Hsu, C.-Y.; Tsai, Y.-W.; Fu, S.-H.; Liu, Y.-W.; Dong, J.-L.; Yang, Y.-J.; Mai, Y.-W.; Tsai, L.-C.; Wu, C.-E.; Liang, H.-I.; Sun, C.-C.; Chen, C.-T.; Wang, S.-P.; Miaw, S.-C.; Sytwu, H.-K.

We have previously demonstrated a critical role of c-Maf SUMOylation in the regulation of autoimmune diabetogenesis, but its physiological relevance to and potential clinical impact on gut inflammation need further elucidation. Here, integrating a 14-year population-based time-trend cohort study of 139,204 type 1 diabetes patients with experiments in non-obese diabetic mice, we illustrated that autoimmune diabetes confers resistance to colitis mediated by an impaired c-Maf SUMOylation-driven IL-21-IgA axis. Utilizing T cell-specific c-Maf SUMOylation site-mutated mice, we further demonstrated that SUMOylation-defective c-Maf enhances IL-21 expression in CD4+ T cells to promote fecal IgA production and colitis resistance via microbiota remodeling, specifically through Lactobacillus johnsonii enrichment and activating lithocholic acid (LCA)-mediated AMPK anti-inflammatory pathway.
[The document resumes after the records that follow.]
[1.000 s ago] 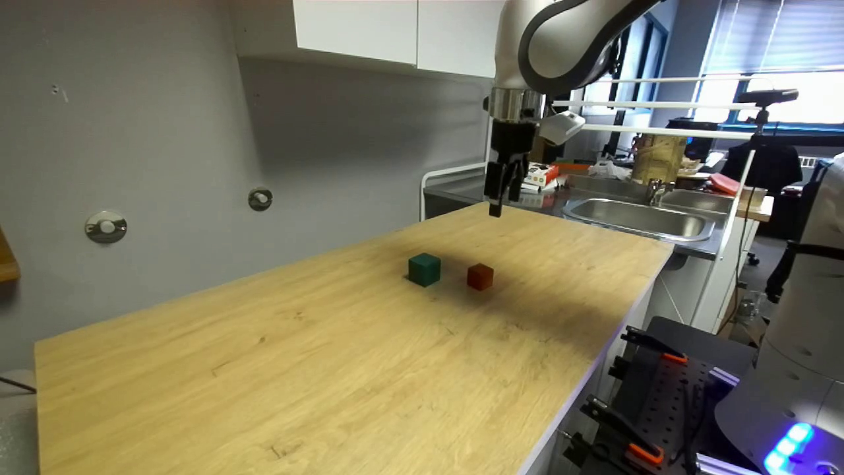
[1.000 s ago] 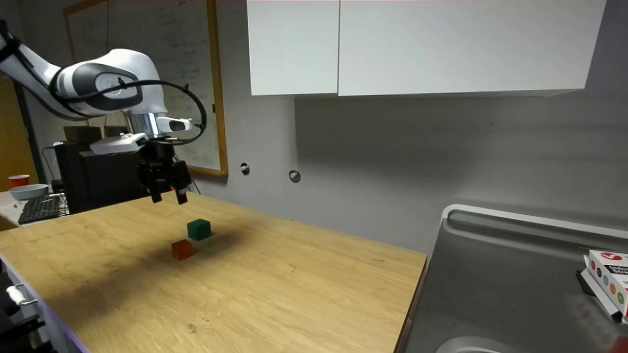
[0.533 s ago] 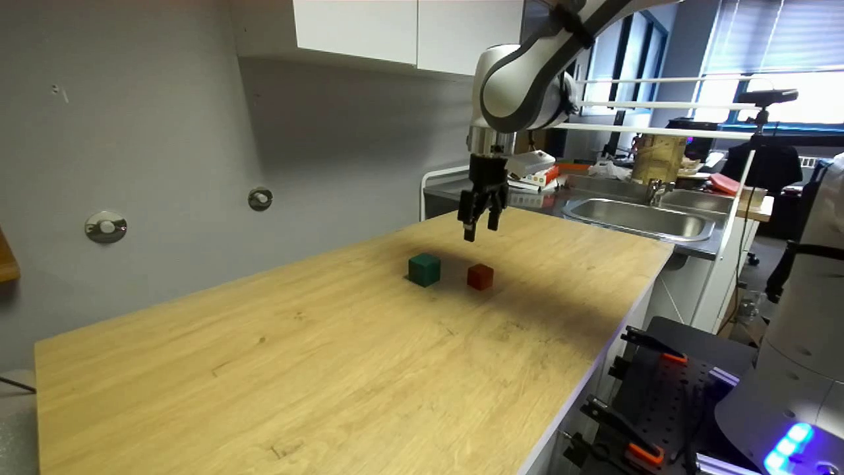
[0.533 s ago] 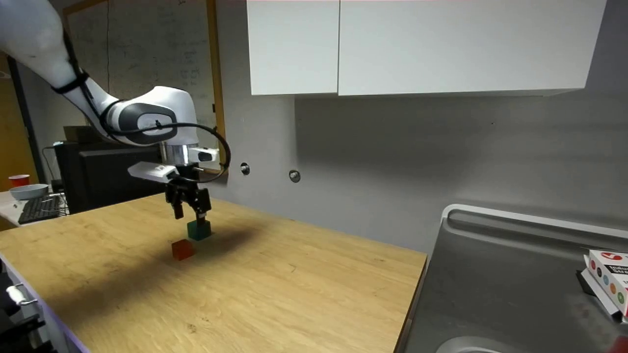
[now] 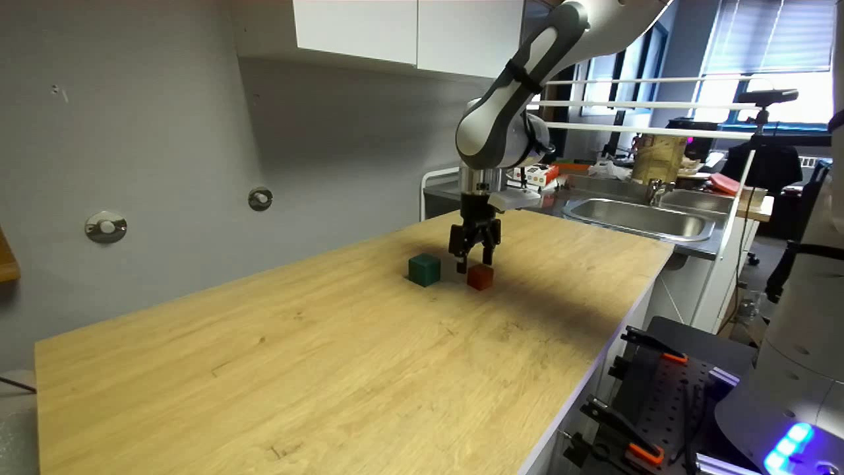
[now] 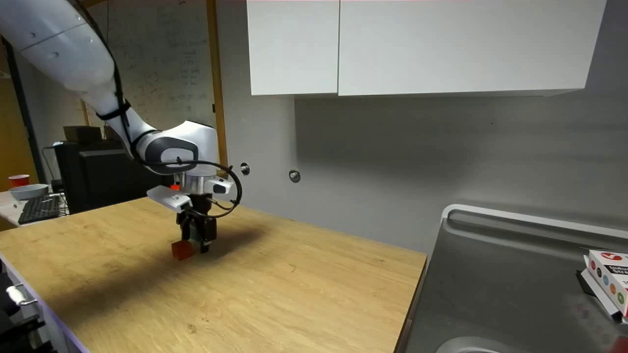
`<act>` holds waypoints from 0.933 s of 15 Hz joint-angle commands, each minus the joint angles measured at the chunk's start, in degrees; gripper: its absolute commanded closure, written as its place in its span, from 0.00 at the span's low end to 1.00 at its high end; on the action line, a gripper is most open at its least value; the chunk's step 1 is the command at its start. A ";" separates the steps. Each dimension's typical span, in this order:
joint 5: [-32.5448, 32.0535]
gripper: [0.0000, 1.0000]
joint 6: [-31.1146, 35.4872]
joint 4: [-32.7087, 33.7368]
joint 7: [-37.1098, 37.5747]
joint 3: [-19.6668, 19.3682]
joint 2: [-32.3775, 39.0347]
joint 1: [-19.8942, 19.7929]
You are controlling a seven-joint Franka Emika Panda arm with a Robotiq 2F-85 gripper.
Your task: Put the orange block on the green block
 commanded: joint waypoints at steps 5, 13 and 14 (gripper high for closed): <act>3.17 0.38 -1.97 1.27 -0.39 1.66 3.26 -1.82; -1.23 0.77 -6.63 1.25 3.89 0.75 0.27 0.14; -3.12 0.78 -8.06 1.74 5.74 0.47 -0.43 0.88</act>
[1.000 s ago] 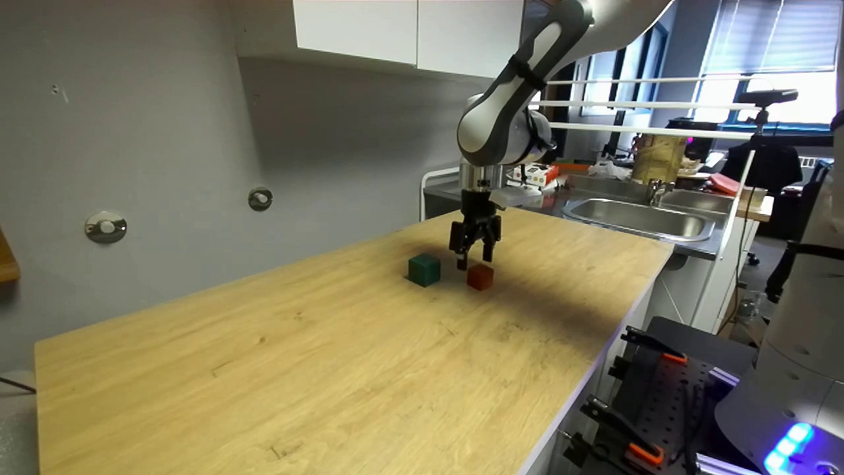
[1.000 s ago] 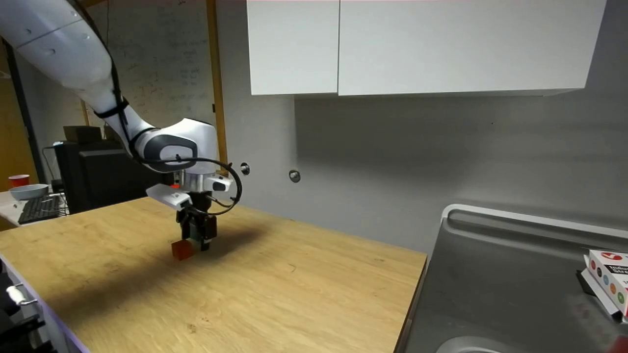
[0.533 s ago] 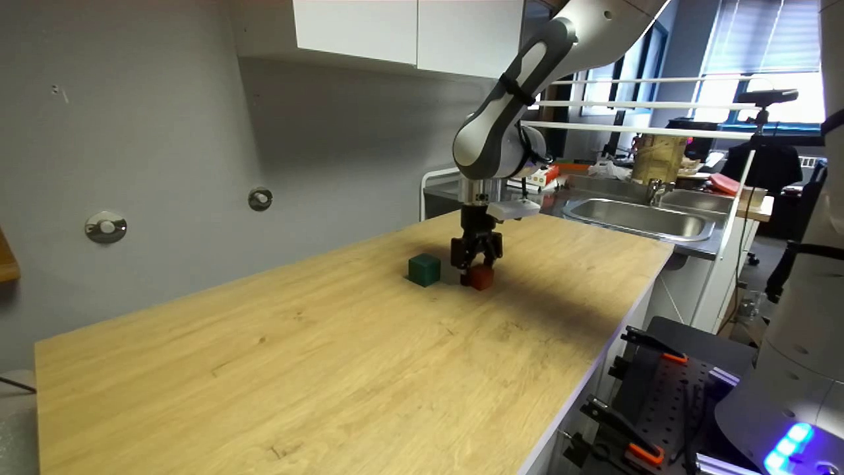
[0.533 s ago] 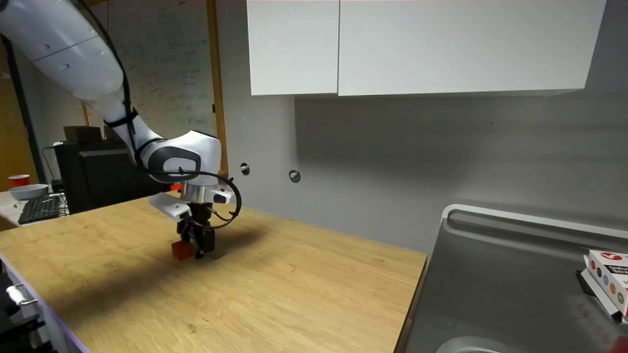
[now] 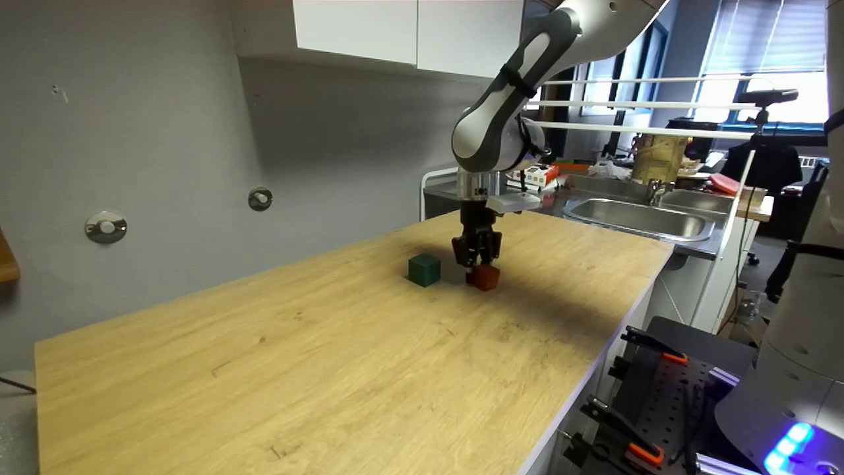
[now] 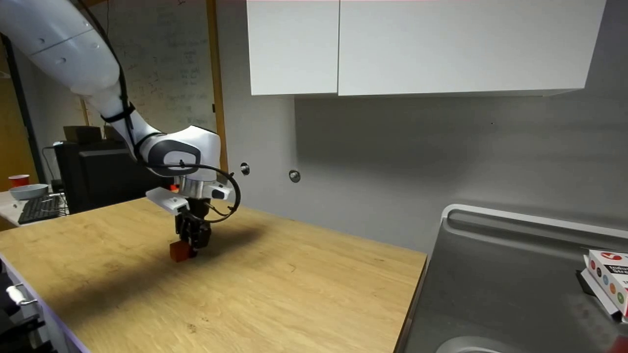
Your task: Put the orange block on the green block
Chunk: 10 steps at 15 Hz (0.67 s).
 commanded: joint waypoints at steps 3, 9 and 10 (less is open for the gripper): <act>-9.33 0.81 -8.03 2.61 8.42 -0.48 -3.80 3.48; -18.12 0.81 -17.64 14.47 13.29 0.53 -3.77 6.88; -18.08 0.81 -18.13 16.58 12.33 0.81 -3.17 7.03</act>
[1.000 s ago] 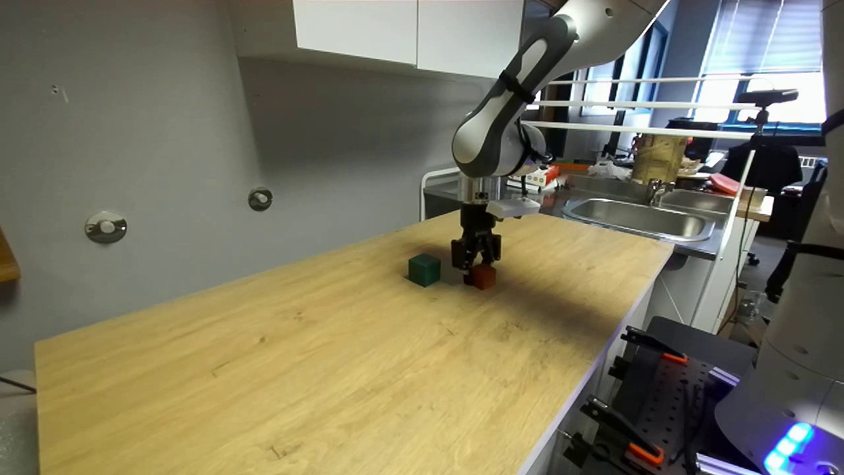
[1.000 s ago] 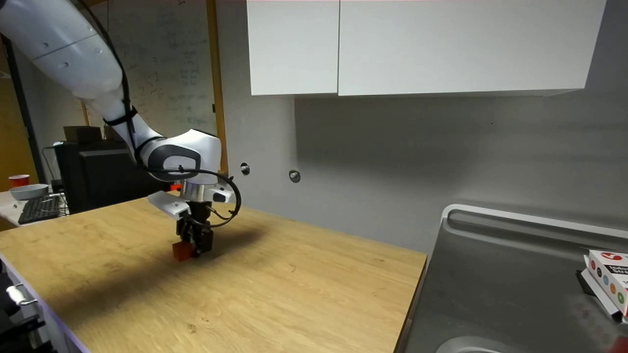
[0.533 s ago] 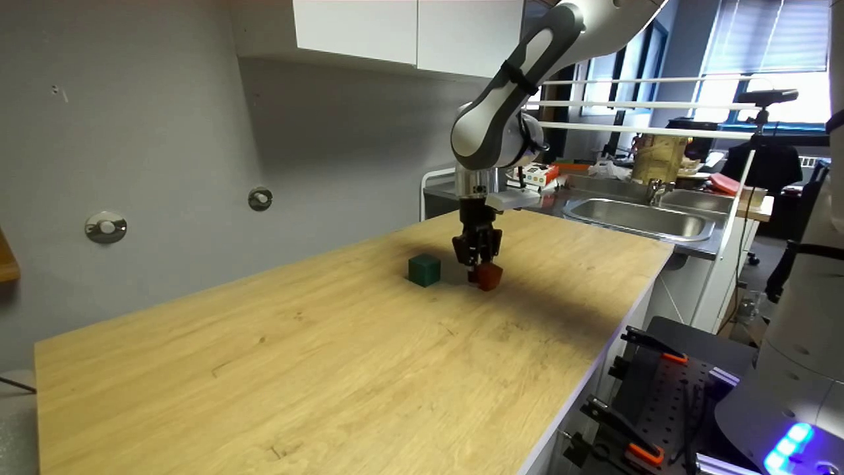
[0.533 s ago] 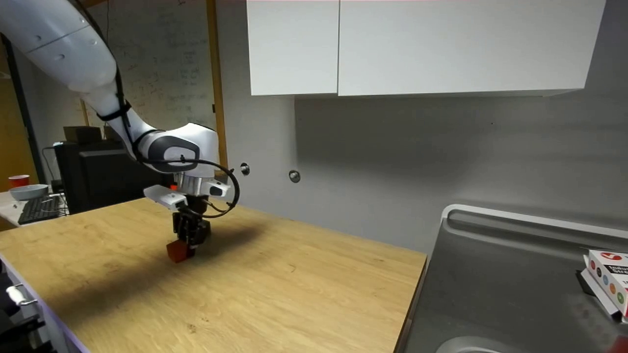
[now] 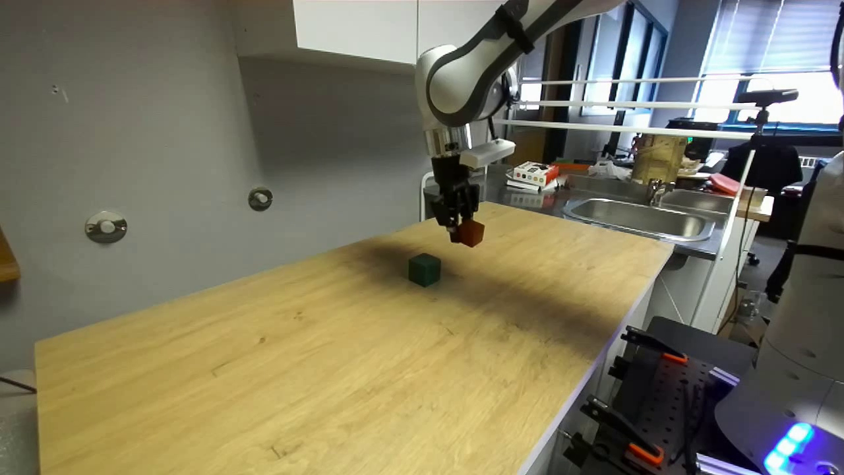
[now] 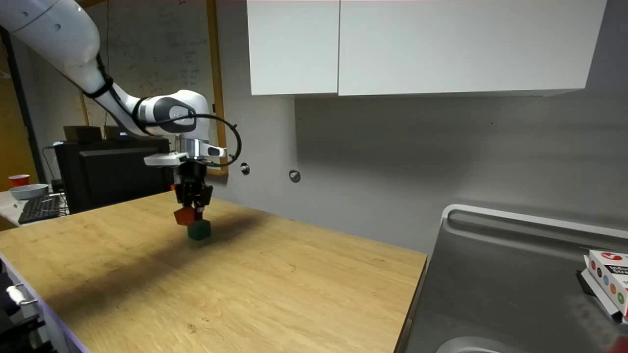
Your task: Put the orange block on the green block
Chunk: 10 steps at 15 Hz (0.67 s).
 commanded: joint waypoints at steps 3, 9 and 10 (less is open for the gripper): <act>-1.87 0.81 -3.72 11.22 -0.53 1.24 3.12 1.01; -0.44 0.81 -2.90 18.54 -2.52 2.62 10.56 1.55; 0.01 0.81 -2.86 19.45 -2.89 2.88 11.87 1.63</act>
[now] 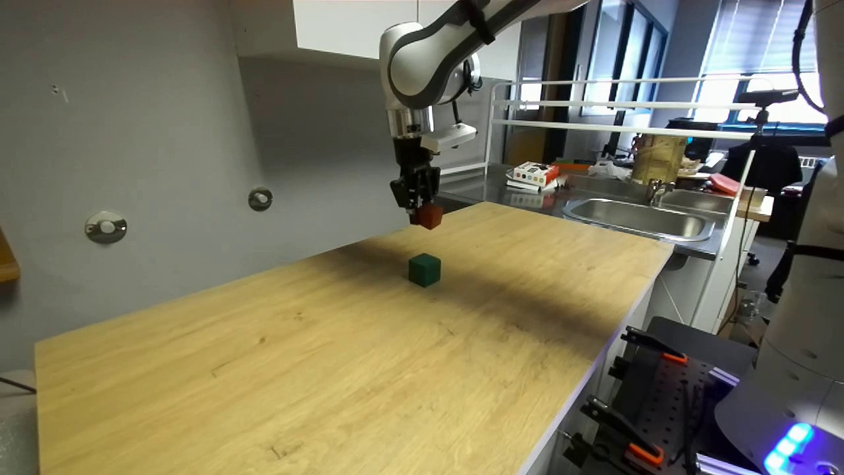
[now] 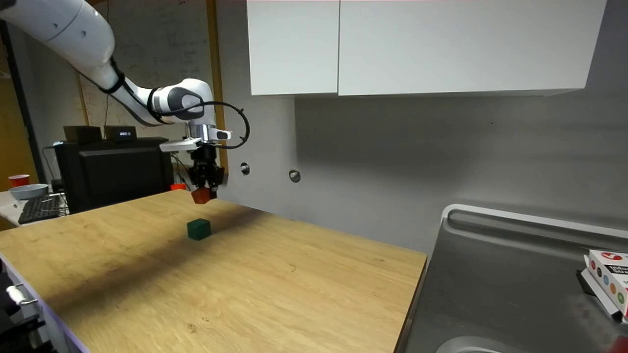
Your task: Put the orange block on the green block
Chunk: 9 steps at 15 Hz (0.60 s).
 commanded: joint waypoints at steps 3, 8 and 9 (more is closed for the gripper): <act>0.98 0.81 -1.44 7.10 -2.62 1.28 7.82 0.43; 1.92 0.81 -1.59 8.96 -4.30 1.57 11.07 0.07; 2.03 0.81 -1.56 9.06 -4.63 1.57 11.35 -0.01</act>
Pharmacological HDAC2 inhibition by BRD6688 promotes c-Maf-mediated IL-21 and suppresses colitis in PBMC-humanized mice. Altogether, we revealed how SUMOylation reciprocally modulates the inflammatory process between autoimmune diabetes and colitis in a T cell-restricted and single transcription factor-based manner.